**GOAL OF THE EXERCISE**
Within the listing, each line that has the string "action" should be copied.

[DATA FOR THIS EXERCISE — start]

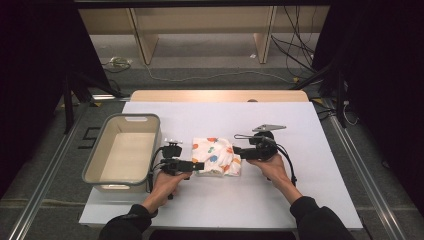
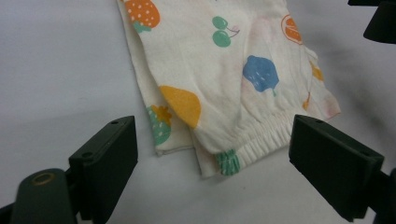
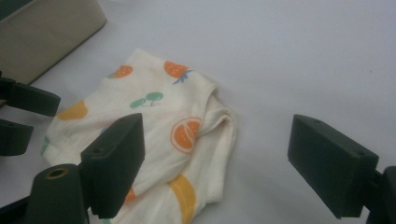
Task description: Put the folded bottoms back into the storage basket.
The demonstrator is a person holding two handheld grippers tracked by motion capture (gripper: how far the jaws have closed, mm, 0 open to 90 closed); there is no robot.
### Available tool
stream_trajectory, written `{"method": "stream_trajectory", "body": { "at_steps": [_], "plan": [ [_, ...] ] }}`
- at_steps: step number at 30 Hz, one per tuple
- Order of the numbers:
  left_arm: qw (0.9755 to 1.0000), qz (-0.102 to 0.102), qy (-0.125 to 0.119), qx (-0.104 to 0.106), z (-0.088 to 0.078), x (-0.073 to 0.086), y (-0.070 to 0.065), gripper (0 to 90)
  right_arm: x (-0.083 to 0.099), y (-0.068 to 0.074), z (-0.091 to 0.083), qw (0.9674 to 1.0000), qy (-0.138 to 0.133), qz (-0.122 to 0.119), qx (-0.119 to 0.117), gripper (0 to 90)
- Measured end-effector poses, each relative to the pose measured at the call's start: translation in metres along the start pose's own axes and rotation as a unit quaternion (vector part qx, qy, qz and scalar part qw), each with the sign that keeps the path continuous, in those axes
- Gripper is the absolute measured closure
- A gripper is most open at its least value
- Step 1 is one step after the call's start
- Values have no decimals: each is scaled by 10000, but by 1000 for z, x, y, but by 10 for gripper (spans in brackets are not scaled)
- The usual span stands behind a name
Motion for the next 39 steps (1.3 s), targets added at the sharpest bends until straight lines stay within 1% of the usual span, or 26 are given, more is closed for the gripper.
{"method": "stream_trajectory", "body": {
  "at_steps": [2,5,8,11,17,18,19,20,21,22,25,27,29,30,31,32,33,34,35,37,39],
  "plan": [
    [10000,-10,28,-25,1,0,1,157,0,0,1,10000,5,2,7,200],
    [10000,-60,21,45,1,-1,1,161,-1,0,2,10000,-9,6,0,200],
    [10000,-71,35,23,3,-1,3,175,-1,0,3,10000,-2,28,-8,201],
    [9999,-158,53,28,5,0,4,188,-1,0,3,10000,7,23,-10,201],
    [9998,-199,72,-29,5,-1,5,228,-1,1,5,10000,13,35,-22,201],
    [9997,-237,41,-13,6,-2,5,262,-1,2,6,10000,25,38,-21,202],
    [9996,-283,11,39,6,-2,5,262,-1,2,6,10000,25,38,-21,202],
    [9995,-298,3,65,6,-2,5,284,-1,2,6,10000,26,30,-22,202],
    [9996,-276,21,30,7,-2,5,320,-1,2,7,10000,24,28,-28,203],
    [9997,-260,41,23,7,-2,5,320,-1,2,7,10000,24,28,-28,203],
    [9996,-276,52,25,8,-2,5,396,-2,3,8,10000,40,37,-36,204],
    [9996,-257,64,-29,8,-2,5,439,-2,4,9,10000,65,43,-43,206],
    [9996,-263,76,-37,9,-2,5,477,-2,4,11,9999,91,47,-48,208],
    [9996,-271,81,-39,9,-2,5,515,-4,4,13,9999,119,68,-33,212],
    [9995,-289,86,-19,9,-2,5,515,-4,4,13,9999,119,68,-33,212],
    [9994,-328,86,21,10,-2,5,536,-5,4,14,9999,146,88,-27,213],
    [9994,-332,93,30,10,-2,5,554,-6,4,15,9998,178,96,-26,214],
    [9995,-294,142,33,11,-1,4,571,-7,3,17,9997,206,91,-16,216],
    [9994,-309,150,48,12,-1,4,592,-8,3,19,9996,267,104,6,220],
    [9993,-323,175,86,13,-1,3,625,-10,2,23,9993,346,171,-30,224],
    [9991,-363,191,142,14,-1,2,659,-11,2,28,9988,444,184,-73,245]
  ]
}}
Point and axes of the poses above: each handheld gripper's, and its own axes: z roughly forward along the jaws, x roughly out of its underside, y roughly to its left, the point moved 4 cm from there along z, roughly forward along the jaws, and after that the axes turned 13 degrees about x, right-handed, at the moved point
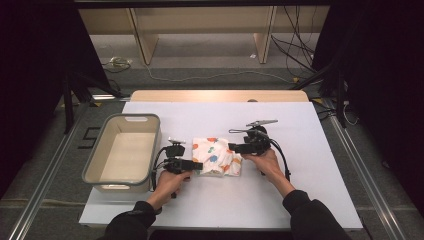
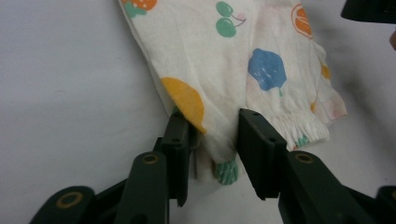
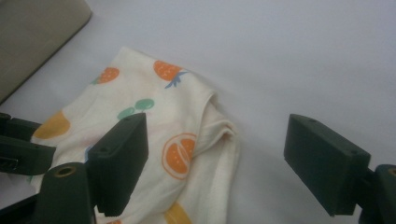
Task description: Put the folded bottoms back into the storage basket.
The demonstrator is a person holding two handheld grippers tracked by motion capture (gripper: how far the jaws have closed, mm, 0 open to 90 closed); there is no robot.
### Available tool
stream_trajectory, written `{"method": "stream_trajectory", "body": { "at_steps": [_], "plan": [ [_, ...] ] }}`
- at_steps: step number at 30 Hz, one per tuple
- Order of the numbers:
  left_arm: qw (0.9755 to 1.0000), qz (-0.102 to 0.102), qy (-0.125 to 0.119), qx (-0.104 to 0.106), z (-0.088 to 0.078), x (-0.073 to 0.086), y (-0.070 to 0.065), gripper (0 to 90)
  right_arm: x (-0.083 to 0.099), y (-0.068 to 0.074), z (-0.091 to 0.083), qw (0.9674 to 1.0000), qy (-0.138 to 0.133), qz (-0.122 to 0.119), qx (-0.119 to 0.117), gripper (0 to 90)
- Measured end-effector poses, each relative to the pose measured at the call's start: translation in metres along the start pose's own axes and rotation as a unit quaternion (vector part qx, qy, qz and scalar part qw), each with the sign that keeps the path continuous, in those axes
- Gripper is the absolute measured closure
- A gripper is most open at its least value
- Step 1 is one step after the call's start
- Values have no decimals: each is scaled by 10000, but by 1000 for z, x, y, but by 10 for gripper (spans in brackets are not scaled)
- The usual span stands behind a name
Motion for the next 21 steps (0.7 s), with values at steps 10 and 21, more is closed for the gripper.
{"method": "stream_trajectory", "body": {
  "at_steps": [10,21],
  "plan": [
    [10000,28,-39,84,-1,-2,-2,809,-12,5,22,9989,462,-2,52,346],
    [9998,106,-32,143,-2,-2,-1,860,-16,13,39,9960,858,61,223,546]
  ]
}}
Point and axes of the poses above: each handheld gripper's, and its own axes: z roughly forward along the jaws, x roughly out of its underside, y roughly to its left, the point moved 4 cm from there along z, roughly forward along the jaws, and after that the axes turned 13 degrees about x, right-handed, at the moved point
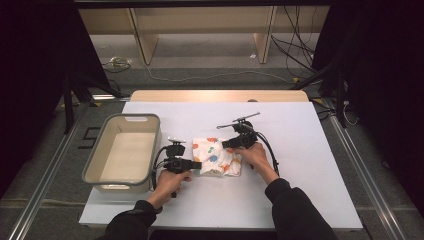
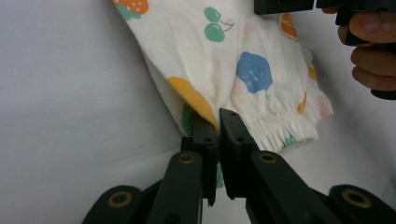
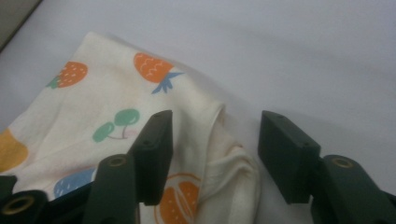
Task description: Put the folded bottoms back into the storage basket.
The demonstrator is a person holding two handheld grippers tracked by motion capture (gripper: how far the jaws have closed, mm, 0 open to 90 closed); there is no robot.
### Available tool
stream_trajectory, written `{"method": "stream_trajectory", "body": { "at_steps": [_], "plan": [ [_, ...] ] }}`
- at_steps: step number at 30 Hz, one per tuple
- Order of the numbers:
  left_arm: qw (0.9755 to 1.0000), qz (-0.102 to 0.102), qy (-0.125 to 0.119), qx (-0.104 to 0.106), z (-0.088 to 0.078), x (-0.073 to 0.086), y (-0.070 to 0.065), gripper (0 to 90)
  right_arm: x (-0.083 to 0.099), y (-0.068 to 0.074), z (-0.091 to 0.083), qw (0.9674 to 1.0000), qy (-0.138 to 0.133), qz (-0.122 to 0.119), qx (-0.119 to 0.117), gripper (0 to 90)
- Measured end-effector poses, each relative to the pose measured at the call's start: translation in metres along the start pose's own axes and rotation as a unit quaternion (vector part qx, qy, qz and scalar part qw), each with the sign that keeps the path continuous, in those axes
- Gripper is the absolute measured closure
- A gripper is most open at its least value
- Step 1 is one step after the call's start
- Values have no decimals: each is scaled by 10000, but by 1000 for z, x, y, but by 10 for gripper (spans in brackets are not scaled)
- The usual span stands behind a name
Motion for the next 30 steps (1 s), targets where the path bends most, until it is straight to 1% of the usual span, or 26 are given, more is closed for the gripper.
{"method": "stream_trajectory", "body": {
  "at_steps": [1,2,4,5,7,9,11,14,17,19,23,25,27,30],
  "plan": [
    [10000,5,-4,0,0,0,0,860,0,0,0,10000,0,0,0,546],
    [10000,16,-8,0,0,0,0,862,0,0,0,10000,15,12,4,587],
    [10000,44,-20,-2,0,0,-1,867,0,0,0,9999,79,57,-133,680],
    [10000,63,-10,-5,0,0,-1,869,1,1,0,9998,95,64,-158,716],
    [10000,78,-12,11,0,0,-2,872,1,4,0,9998,88,38,-165,764],
    [9999,125,24,43,-1,-1,-3,876,0,5,-1,9999,60,-15,-147,788],
    [9999,121,-1,82,-2,-2,-3,879,-2,6,-4,9999,17,-35,-162,796],
    [9998,164,-17,126,-4,-3,-6,882,-5,8,-12,9997,-109,-80,-190,802],
    [9995,225,-41,195,-8,-6,-9,883,-6,9,-15,9996,-180,-79,-191,803],
    [9994,236,-107,246,-11,-8,-12,883,-8,9,-18,9995,-253,-66,-188,804],
    [9990,247,-152,344,-15,-11,-15,883,-10,9,-24,9990,-390,14,-218,806],
    [9987,304,-178,369,-19,-13,-17,883,-12,9,-28,9987,-452,21,-238,806],
    [9983,443,-204,322,-24,-16,-20,884,-14,10,-32,9982,-548,31,-248,806],
    [9977,492,-266,393,-30,-19,-25,883,-18,12,-39,9974,-669,52,-261,806]
  ]
}}
Point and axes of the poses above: each handheld gripper's, and its own axes: z roughly forward along the jaws, x roughly out of its underside, y roughly to its left, the point moved 4 cm from there along z, roughly forward along the jaws, and after that the axes turned 13 degrees about x, right-handed, at the moved point
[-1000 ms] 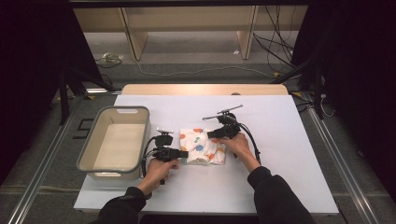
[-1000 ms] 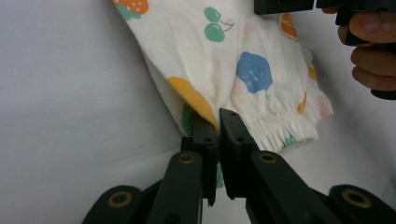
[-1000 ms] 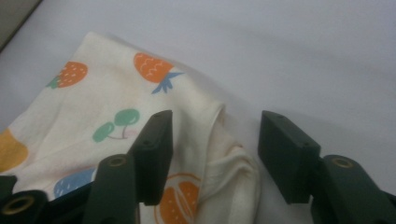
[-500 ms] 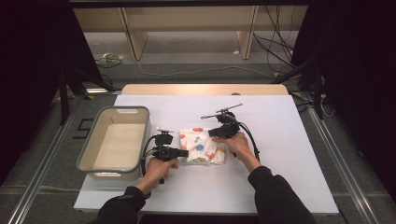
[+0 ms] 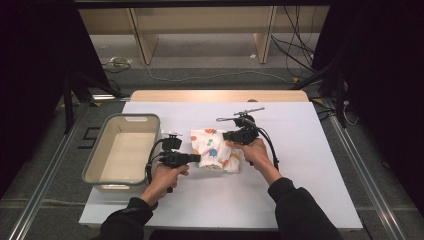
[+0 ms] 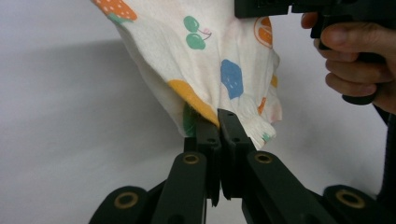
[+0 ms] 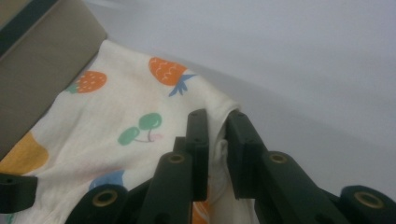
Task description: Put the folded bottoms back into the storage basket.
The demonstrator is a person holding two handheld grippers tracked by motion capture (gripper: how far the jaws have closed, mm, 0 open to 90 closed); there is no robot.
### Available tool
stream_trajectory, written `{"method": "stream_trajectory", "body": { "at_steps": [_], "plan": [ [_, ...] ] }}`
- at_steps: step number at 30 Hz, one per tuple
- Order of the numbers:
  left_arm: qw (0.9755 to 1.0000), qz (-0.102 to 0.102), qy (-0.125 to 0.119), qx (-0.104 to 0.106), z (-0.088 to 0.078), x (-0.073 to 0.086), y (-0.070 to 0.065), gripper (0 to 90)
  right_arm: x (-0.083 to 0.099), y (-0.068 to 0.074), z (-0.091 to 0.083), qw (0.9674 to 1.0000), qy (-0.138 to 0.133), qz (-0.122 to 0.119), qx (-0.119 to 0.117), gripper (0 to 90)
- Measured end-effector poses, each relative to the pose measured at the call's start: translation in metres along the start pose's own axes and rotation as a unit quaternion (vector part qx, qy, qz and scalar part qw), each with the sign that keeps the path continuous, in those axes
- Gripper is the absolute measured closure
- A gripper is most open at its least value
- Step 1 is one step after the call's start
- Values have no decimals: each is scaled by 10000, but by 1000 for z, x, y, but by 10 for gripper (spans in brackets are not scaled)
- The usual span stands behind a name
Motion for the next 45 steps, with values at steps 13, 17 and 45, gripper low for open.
{"method": "stream_trajectory", "body": {
  "at_steps": [13,17,45],
  "plan": [
    [9996,268,-91,35,-20,-12,-9,883,-20,13,-14,9994,-335,16,-54,806],
    [9995,282,-159,61,-26,-15,-10,883,-25,18,-16,9992,-398,1,-66,805],
    [9980,419,-476,-29,-76,-33,-7,883,-63,54,-24,9977,-645,-124,-165,805]
  ]
}}
Point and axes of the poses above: each handheld gripper's, and its own axes: z roughly forward along the jaws, x roughly out of its underside, y roughly to its left, the point moved 4 cm from there along z, roughly forward along the jaws, and after that the axes turned 13 degrees about x, right-handed, at the moved point
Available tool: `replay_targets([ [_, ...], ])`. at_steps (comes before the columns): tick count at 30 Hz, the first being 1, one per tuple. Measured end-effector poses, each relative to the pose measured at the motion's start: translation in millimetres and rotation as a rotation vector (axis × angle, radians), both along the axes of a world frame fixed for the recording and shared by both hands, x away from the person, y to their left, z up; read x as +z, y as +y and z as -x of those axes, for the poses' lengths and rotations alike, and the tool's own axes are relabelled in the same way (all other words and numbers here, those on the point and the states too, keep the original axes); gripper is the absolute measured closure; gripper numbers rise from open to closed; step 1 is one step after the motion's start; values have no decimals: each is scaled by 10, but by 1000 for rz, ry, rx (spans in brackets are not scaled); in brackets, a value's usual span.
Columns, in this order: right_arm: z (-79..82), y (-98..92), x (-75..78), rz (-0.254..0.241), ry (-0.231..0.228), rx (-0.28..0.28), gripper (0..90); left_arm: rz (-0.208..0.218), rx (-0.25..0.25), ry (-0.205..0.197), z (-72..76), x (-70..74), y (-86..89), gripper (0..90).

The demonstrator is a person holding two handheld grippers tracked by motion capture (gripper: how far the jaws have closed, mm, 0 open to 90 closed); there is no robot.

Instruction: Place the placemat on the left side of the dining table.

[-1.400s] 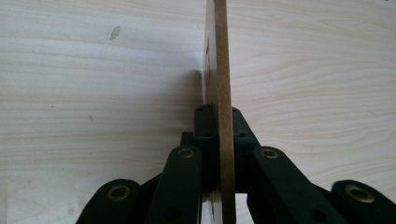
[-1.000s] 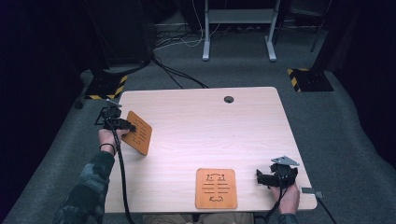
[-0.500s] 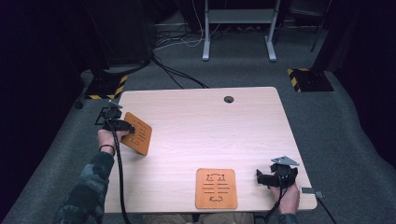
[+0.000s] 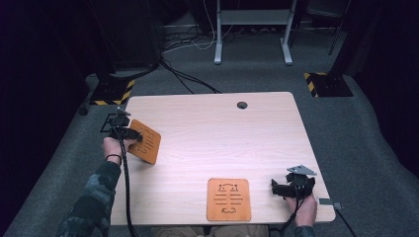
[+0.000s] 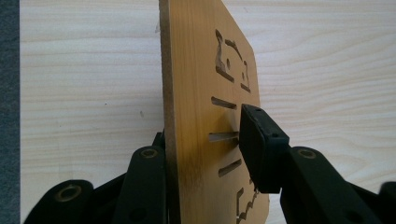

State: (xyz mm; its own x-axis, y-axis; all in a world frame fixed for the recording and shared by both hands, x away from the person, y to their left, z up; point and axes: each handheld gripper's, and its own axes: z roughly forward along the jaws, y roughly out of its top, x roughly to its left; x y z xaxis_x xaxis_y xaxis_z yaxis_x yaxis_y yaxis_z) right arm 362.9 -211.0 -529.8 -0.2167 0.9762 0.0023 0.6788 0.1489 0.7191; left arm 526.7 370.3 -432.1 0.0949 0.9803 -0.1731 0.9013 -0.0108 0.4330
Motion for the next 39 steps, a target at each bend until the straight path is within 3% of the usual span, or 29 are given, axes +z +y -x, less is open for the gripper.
replay_targets([
  [27,0,-2,0,1,0,1,4,-26,-10,44,-4,-96,86,519],
  [30,0,-2,0,1,0,1,4,-40,-11,34,2,-117,70,496],
  [39,0,-2,0,1,0,1,4,-27,-14,29,6,-153,96,477],
])
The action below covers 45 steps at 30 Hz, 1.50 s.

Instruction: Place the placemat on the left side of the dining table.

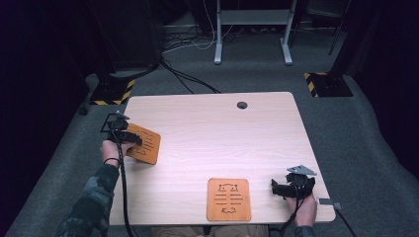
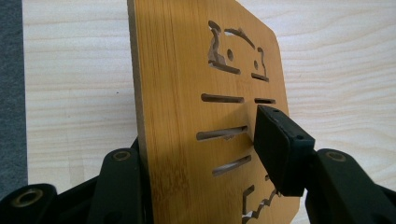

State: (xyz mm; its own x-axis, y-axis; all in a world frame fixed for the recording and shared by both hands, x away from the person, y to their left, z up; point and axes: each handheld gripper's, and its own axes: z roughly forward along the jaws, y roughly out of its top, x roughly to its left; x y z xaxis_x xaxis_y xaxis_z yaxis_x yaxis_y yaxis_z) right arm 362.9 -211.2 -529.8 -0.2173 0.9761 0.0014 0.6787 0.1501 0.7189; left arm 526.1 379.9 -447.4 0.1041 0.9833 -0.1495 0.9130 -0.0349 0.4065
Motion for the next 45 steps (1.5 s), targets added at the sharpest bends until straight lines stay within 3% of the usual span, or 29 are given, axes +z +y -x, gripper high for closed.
replay_targets([
  [24,0,-1,0,0,-1,1,4,19,2,13,-1,-118,62,389],
  [45,0,0,0,0,-1,0,5,-35,-16,17,-3,-151,40,304],
])
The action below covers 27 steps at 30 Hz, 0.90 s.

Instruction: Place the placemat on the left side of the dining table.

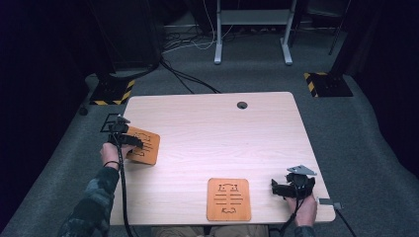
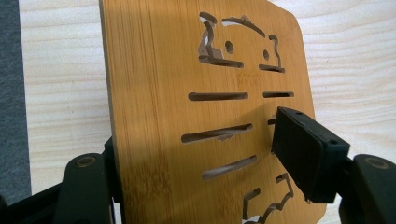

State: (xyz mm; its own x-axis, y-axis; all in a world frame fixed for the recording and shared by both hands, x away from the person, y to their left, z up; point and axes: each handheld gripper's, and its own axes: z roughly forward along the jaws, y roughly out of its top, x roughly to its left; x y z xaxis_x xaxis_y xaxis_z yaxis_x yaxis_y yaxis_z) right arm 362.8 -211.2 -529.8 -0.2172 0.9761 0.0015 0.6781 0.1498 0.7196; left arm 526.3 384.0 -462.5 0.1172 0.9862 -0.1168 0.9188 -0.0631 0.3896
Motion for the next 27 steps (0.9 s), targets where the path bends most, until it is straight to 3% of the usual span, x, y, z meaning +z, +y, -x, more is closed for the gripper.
replay_targets([
  [19,0,0,0,0,0,0,5,-122,-32,-5,-2,35,-108,218],
  [27,0,-1,0,0,0,0,5,-78,7,10,0,-39,-35,187],
])
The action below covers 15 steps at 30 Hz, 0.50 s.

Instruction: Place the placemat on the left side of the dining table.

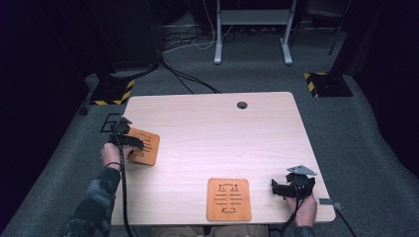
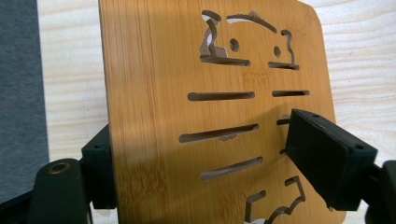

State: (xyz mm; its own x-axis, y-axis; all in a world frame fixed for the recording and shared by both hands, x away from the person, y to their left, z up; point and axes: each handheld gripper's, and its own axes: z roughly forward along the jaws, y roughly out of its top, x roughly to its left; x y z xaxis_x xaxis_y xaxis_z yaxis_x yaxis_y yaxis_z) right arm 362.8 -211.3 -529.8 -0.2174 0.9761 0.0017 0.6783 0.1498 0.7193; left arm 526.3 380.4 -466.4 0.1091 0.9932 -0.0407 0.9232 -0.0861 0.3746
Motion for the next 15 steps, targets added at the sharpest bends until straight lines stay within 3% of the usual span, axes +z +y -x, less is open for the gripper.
replay_targets([
  [4,0,0,0,0,0,0,5,-22,0,3,-2,-19,2,166],
  [15,-1,-1,-1,1,-2,2,5,28,27,15,-7,-88,44,149],
])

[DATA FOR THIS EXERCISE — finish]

**WRITTEN REPLY**
The action below covers 45 steps at 30 Hz, 1.50 s.
The action below covers 27 steps at 30 Hz, 0.90 s.
The action below covers 15 steps at 30 Hz, 0.50 s.

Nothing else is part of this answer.